=== Input records ===
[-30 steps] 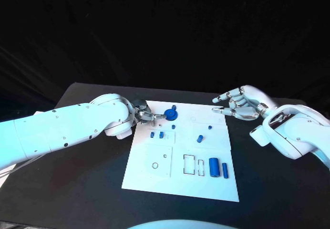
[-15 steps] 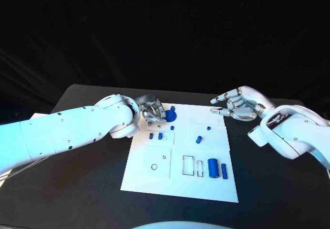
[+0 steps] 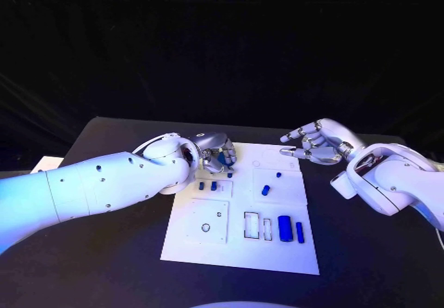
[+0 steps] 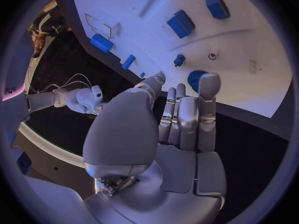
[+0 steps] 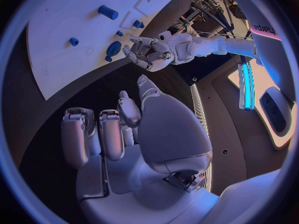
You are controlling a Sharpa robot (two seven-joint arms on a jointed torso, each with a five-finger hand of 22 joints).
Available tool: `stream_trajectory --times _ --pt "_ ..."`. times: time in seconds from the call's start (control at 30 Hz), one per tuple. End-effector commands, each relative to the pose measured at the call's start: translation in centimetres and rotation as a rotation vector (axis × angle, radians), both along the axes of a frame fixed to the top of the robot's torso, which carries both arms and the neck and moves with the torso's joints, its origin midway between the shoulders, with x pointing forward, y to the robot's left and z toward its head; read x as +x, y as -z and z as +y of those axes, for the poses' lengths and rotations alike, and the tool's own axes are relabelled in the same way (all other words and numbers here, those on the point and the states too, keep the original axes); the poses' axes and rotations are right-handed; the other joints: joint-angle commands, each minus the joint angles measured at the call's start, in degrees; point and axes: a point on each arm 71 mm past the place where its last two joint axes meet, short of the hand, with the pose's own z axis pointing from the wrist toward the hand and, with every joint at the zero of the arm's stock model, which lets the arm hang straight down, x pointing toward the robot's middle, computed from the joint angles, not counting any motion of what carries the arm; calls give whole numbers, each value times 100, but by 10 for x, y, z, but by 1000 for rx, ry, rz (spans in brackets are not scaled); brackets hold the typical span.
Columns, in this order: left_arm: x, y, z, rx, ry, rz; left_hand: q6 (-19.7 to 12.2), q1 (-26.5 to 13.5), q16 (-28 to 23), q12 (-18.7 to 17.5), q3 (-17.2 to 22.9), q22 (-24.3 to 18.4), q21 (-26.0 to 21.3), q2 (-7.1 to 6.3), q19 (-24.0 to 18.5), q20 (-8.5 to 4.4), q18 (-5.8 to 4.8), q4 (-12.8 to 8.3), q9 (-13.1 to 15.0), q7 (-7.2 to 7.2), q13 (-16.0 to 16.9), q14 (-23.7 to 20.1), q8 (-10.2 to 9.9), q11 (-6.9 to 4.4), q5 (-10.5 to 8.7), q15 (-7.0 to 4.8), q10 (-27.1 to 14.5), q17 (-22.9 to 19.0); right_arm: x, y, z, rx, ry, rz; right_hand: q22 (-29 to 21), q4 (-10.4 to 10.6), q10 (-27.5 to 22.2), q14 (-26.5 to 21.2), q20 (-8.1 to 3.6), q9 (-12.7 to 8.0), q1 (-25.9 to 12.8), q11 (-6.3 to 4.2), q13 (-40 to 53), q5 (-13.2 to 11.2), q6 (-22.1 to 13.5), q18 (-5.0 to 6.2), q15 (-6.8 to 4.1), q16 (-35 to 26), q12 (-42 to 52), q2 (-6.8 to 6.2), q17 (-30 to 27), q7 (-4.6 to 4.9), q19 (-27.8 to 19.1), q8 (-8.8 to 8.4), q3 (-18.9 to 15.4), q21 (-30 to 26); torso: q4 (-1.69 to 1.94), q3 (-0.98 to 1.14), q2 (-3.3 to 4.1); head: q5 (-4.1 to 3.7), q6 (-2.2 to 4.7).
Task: Assemble the parts on the task board
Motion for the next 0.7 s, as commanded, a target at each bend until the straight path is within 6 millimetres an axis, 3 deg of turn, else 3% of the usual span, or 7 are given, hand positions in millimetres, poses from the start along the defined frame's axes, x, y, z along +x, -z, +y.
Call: stream_trajectory --times 0.03,0.13,0.23,0.47,0.7 --pt "-1 3 -8 93 68 -61 118 48 449 -101 -48 489 690 -27 309 -25 -130 14 -112 -15 -174 254 -69 -12 -15 -18 98 391 -1 1 2 -8 -16 2 598 -12 0 400 3 6 52 -10 -2 17 36 -24 -37 -35 19 28 601 7 -19 -24 -14 -29 -7 -2 8 -7 7" --pt "0 7 -10 117 67 -56 221 76 857 -205 -76 965 1351 -11 559 -41 -245 31 -219 -18 -341 467 -141 -16 -12 -37 206 779 -1 1 2 -8 -17 2 598 -12 0 400 3 6 52 -10 -2 17 36 -24 -37 -35 19 28 601 7 -19 -24 -14 -29 -13 -3 8 -14 8" --pt "0 10 -11 137 63 -49 275 92 1002 -274 -88 1189 1653 -4 661 -52 -294 40 -290 -23 -449 540 -195 -22 -11 -47 274 908 -1 1 2 -8 -17 2 598 -12 0 400 3 6 52 -10 -2 17 36 -24 -37 -35 19 28 601 7 -19 -24 -14 -29 -7 -2 8 -23 -1" --pt "1 14 -11 174 56 -29 352 116 1122 -368 -91 1448 2002 10 770 -64 -353 46 -382 -24 -588 613 -265 -26 -7 -55 371 998 0 2 2 -9 -16 3 598 -12 0 400 3 6 52 -10 -2 17 36 -24 -37 -35 19 28 601 7 -19 -24 -14 -29 11 -3 -1 -37 -20" --pt "1 17 -13 193 61 -18 395 131 1140 -411 -76 1545 2131 25 811 -71 -375 45 -424 -31 -650 637 -295 -34 -3 -66 425 991 0 2 2 -9 -18 3 598 -12 0 400 3 6 52 -10 -2 17 36 -24 -37 -35 19 28 601 7 -19 -24 -14 -29 3 -2 -1 -27 -29"
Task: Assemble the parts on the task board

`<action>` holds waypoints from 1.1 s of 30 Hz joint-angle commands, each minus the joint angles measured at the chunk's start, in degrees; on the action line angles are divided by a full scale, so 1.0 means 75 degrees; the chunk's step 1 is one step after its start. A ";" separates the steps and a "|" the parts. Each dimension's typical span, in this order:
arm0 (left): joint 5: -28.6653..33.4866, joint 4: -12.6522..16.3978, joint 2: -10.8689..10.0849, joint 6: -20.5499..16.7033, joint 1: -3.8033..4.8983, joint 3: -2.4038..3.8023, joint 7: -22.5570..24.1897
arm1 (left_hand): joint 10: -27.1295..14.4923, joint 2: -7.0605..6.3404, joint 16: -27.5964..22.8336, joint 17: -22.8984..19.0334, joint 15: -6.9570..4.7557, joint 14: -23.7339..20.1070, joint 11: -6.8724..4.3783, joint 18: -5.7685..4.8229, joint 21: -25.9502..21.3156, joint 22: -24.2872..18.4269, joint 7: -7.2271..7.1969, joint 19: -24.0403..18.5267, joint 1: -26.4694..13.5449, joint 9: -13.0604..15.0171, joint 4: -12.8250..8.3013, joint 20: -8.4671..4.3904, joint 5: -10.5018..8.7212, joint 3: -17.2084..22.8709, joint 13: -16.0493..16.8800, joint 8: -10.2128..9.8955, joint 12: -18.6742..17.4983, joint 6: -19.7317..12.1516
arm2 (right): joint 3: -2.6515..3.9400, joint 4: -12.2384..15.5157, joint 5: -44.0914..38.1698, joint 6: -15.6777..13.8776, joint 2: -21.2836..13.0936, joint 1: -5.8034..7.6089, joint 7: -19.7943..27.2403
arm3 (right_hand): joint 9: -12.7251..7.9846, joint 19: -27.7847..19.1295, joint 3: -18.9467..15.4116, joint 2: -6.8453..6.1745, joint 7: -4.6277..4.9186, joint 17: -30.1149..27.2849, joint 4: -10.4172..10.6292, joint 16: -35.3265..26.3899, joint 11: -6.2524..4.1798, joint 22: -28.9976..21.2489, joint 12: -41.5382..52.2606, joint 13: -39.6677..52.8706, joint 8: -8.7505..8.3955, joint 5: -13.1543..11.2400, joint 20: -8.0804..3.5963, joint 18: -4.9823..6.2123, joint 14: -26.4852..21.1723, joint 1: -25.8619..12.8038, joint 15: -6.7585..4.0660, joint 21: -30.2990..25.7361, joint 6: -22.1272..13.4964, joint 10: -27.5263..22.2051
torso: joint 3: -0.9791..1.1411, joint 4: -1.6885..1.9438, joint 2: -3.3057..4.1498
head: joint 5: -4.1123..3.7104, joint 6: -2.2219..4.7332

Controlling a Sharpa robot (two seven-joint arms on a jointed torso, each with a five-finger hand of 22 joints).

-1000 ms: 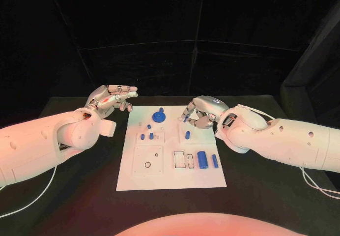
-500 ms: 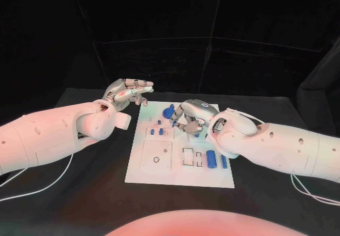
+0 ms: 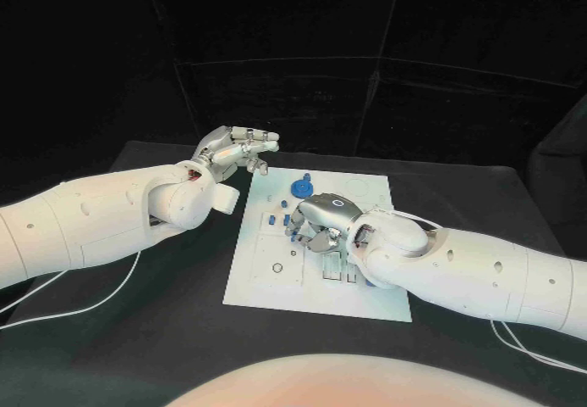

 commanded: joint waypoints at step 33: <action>0.0027 -0.0045 0.0013 0.0269 0.0015 0.0004 -0.0078 | -0.0017 -0.0039 -0.0025 -0.0020 0.0009 -0.0062 0.0002 0.0095 -0.0035 -0.0011 -0.0005 -0.0003 0.0049 0.0006 -0.0026 -0.0023 0.0021 -0.0016 -0.0001 0.0040 0.0044 -0.0015 | -0.0013 0.0123 -0.0507 0.0301 -0.0036 -0.0249 -0.0070 | -0.0006 -0.0026 0.0012 -0.0039 0.0021 -0.0008 -0.0024 0.0062 -0.0120 0.0022 0.0003 0.0025 -0.0036 -0.0065 0.0037 -0.0110 0.0174 0.0019 0.0016 0.0029 0.0013 0.0193 | -0.0007 -0.0003 -0.0008 | 0.0092 -0.0114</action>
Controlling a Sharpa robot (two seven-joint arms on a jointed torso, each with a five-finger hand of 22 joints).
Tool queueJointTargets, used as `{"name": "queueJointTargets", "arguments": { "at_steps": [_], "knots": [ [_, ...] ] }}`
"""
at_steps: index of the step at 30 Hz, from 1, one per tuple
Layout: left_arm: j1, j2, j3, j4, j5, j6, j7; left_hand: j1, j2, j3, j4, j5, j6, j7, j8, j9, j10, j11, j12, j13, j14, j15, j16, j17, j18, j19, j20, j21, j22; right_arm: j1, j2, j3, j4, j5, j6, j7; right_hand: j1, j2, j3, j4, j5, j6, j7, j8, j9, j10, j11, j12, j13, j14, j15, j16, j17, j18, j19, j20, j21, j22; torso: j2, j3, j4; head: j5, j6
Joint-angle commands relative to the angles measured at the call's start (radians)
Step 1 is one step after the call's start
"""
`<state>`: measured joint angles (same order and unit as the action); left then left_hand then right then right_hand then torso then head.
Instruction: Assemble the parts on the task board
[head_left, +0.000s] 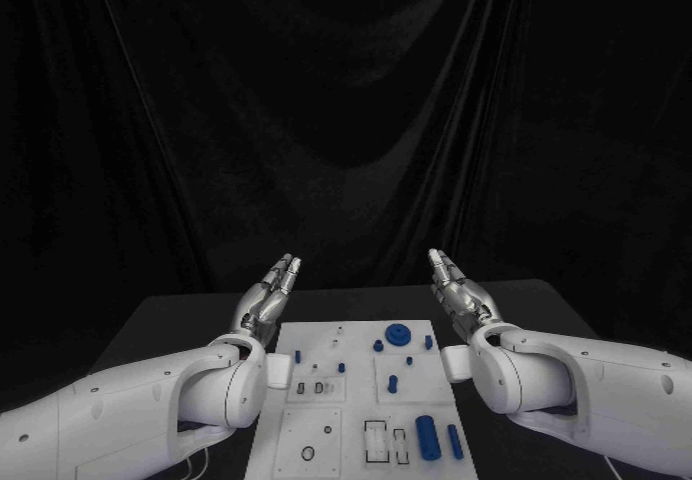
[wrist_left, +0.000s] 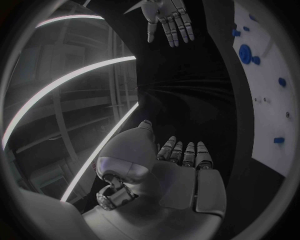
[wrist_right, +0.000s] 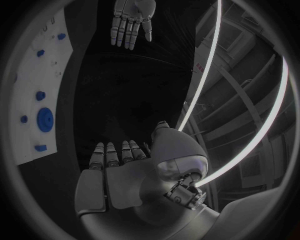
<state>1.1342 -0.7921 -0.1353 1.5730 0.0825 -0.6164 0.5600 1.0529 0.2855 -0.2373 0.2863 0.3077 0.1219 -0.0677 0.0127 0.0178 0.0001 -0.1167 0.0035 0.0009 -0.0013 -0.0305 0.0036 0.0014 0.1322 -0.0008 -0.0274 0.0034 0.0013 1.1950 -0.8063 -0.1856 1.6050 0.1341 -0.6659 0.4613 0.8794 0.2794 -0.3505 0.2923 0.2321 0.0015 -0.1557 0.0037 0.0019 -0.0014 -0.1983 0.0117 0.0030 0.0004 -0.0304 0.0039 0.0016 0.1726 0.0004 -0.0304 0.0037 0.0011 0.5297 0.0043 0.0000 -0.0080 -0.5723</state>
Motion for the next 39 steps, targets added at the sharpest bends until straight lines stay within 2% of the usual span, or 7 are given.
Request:
{"name": "queueJointTargets", "arguments": {
  "at_steps": [1,7,11,18,23,33,39],
  "knots": [
    [0.021,-0.001,-0.059,0.007,0.154,0.283,0.153,0.007,-0.001,-0.008,0.007,-0.006,-0.014,-0.033,0.004,-0.001,0.0,-0.026,-0.003,-0.001,0.001,-0.131,-0.004,-0.001,0.013,0.001,-0.06,-0.003,-0.001,0.043,-0.006,-0.06,0.006,0.149,0.135,-0.086,0.007,-0.006,-0.009,-0.002,-0.014,-0.001,0.01,-0.004,-0.002,0.0,0.01,-0.001,0.0,0.0,-0.18,-0.004,-0.002,0.006,0.0,-0.036,-0.004,-0.001,0.0,0.0001,0.0001,0.0,0.0],
    [0.031,-0.002,-0.079,0.008,0.178,0.327,0.173,0.008,-0.01,-0.014,0.005,-0.013,-0.01,-0.034,0.004,0.0,0.0,-0.028,-0.003,-0.001,0.001,-0.125,-0.004,-0.001,0.009,0.001,-0.057,-0.003,-0.001,0.043,-0.006,-0.06,0.006,0.149,0.135,-0.086,0.01,-0.019,-0.014,-0.002,-0.038,0.0,0.021,-0.003,-0.001,0.0,0.022,0.0,0.0,0.0,-0.17,-0.004,-0.002,0.005,0.0,-0.027,-0.004,-0.001,0.0,0.0001,0.0001,0.0,0.0],
    [0.03,-0.001,-0.079,-0.024,0.178,0.377,0.173,0.012,-0.016,-0.018,0.005,-0.015,-0.008,-0.035,0.005,0.0,0.0,-0.03,-0.003,-0.001,0.001,-0.121,-0.004,-0.001,0.008,0.001,-0.054,-0.003,-0.001,0.044,-0.014,-0.06,-0.014,0.079,0.205,-0.099,0.012,-0.029,-0.019,-0.003,-0.065,0.004,0.045,-0.002,0.0,0.0,0.047,0.0,0.0,0.0,-0.144,-0.004,-0.002,0.006,0.0,-0.012,-0.004,-0.001,-0.002,0.0002,-0.005,0.011,-0.059],
    [0.03,-0.013,-0.079,-0.029,0.175,0.4,0.166,0.033,-0.022,-0.027,0.005,-0.011,0.0,-0.041,0.005,0.001,0.0,-0.035,-0.003,-0.001,0.001,-0.097,-0.004,-0.001,0.034,0.001,0.001,-0.003,-0.001,0.046,-0.031,-0.06,-0.034,-0.057,0.325,-0.106,0.039,-0.055,-0.017,-0.003,-0.114,0.019,0.108,0.002,0.004,0.002,0.135,0.016,0.004,0.0,-0.045,-0.004,-0.002,0.005,0.0,0.102,-0.004,-0.001,-0.002,0.0006,-0.0054,0.011,-0.088],
    [0.03,-0.024,-0.079,-0.032,0.132,0.423,0.171,0.051,-0.022,-0.03,0.005,-0.001,0.013,-0.026,0.007,0.003,0.0,-0.02,-0.003,-0.001,0.001,-0.062,-0.004,-0.001,0.041,0.001,0.042,-0.003,-0.001,0.058,-0.051,-0.06,-0.04,-0.181,0.402,-0.118,0.071,-0.086,0.005,-0.002,-0.129,0.061,0.149,0.013,0.012,0.013,0.241,0.046,0.01,0.01,0.195,0.001,0.002,-0.023,0.029,0.27,0.016,0.013,-0.003,-0.0017,-0.0088,0.031,-0.116],
    [0.033,-0.06,-0.079,-0.03,-0.036,0.396,0.211,0.08,-0.032,-0.032,0.004,0.005,0.018,-0.003,0.008,0.003,0.0,0.013,-0.003,-0.001,0.001,-0.051,-0.004,-0.001,0.047,0.001,0.062,-0.003,-0.001,0.12,-0.081,-0.06,-0.053,-0.404,0.442,-0.152,0.302,-0.135,0.077,-0.008,0.046,0.192,0.213,0.036,0.026,0.105,0.346,0.129,0.026,0.32,0.279,0.056,0.052,-0.051,0.328,0.325,0.13,0.061,0.014,-0.0095,0.0026,0.018,-0.167],
    [0.049,-0.089,-0.079,-0.027,-0.124,0.378,0.24,0.157,-0.04,-0.017,0.004,0.08,0.037,0.01,0.01,0.005,0.0,0.027,-0.003,-0.001,0.001,-0.04,-0.004,-0.001,0.048,0.001,0.074,-0.003,-0.001,0.19,-0.095,-0.06,-0.051,-0.674,0.426,-0.222,0.561,-0.155,0.122,-0.113,0.172,0.39,0.25,0.078,0.048,0.412,0.359,0.318,0.057,0.949,0.182,0.233,0.142,0.011,0.901,0.289,0.309,0.119,0.031,-0.0128,0.009,0.034,-0.199]
  ]
}}
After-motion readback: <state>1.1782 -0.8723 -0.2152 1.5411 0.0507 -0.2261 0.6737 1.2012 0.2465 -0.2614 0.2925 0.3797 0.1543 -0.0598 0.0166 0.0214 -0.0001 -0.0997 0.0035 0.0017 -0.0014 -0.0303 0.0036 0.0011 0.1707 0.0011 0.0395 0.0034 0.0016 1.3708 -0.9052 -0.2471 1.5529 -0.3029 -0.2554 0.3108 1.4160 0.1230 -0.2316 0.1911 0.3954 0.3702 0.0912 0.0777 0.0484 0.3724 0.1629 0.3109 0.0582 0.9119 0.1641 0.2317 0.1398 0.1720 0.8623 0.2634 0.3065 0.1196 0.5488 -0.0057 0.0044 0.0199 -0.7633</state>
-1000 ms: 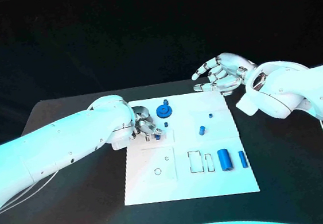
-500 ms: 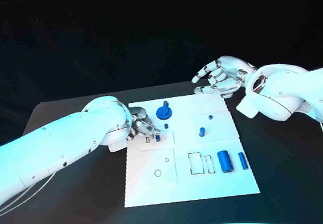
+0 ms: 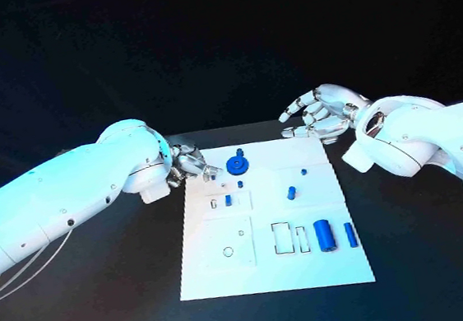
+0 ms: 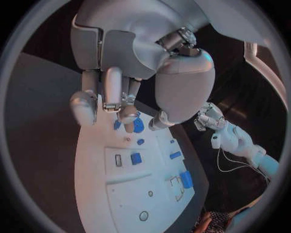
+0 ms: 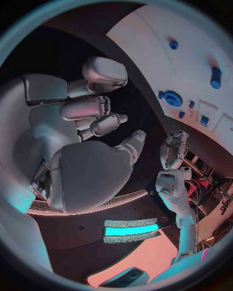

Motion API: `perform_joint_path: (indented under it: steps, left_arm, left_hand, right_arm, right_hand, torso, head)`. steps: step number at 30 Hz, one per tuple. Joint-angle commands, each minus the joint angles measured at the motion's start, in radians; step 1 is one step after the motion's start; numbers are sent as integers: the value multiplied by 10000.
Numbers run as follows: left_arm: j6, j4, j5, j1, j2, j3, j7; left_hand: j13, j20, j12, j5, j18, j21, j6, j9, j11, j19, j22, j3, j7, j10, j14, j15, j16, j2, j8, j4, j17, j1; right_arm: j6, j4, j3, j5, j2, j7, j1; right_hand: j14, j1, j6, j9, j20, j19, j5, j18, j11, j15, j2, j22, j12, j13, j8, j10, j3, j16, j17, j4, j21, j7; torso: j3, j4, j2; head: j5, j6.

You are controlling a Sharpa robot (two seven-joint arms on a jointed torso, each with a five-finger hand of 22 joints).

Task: Assemble the parts on the task board

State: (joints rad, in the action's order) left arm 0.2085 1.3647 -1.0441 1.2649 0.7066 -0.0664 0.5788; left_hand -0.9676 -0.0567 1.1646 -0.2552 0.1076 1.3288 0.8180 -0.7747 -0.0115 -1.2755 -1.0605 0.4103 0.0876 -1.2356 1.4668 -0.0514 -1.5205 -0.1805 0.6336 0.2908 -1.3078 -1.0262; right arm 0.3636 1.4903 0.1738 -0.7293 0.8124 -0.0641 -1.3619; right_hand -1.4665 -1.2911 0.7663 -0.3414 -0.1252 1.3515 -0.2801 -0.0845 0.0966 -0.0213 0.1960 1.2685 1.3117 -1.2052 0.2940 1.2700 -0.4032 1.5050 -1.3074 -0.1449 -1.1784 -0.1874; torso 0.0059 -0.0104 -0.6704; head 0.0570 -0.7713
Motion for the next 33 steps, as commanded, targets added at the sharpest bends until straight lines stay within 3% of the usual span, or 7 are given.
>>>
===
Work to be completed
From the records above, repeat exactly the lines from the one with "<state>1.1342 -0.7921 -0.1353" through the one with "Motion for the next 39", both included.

Answer to this task
<state>1.1342 -0.7921 -0.1353 1.5730 0.0825 -0.6164 0.5600 1.0529 0.2855 -0.2373 0.2863 0.3077 0.1219 -0.0677 0.0127 0.0178 0.0001 -0.1167 0.0035 0.0009 -0.0013 -0.0305 0.0036 0.0014 0.1322 -0.0008 -0.0274 0.0034 0.0013 1.1950 -0.8063 -0.1856 1.6050 0.1341 -0.6659 0.4613 0.8794 0.2794 -0.3505 0.2923 0.2321 0.0015 -0.1557 0.0037 0.0019 -0.0014 -0.1983 0.0117 0.0030 0.0004 -0.0304 0.0039 0.0016 0.1726 0.0004 -0.0304 0.0037 0.0011 0.5297 0.0043 0.0000 -0.0080 -0.5723</state>
Motion for the next 39 steps, targets added at the sharpest bends until straight lines stay within 2% of the usual span, or 7 are given.

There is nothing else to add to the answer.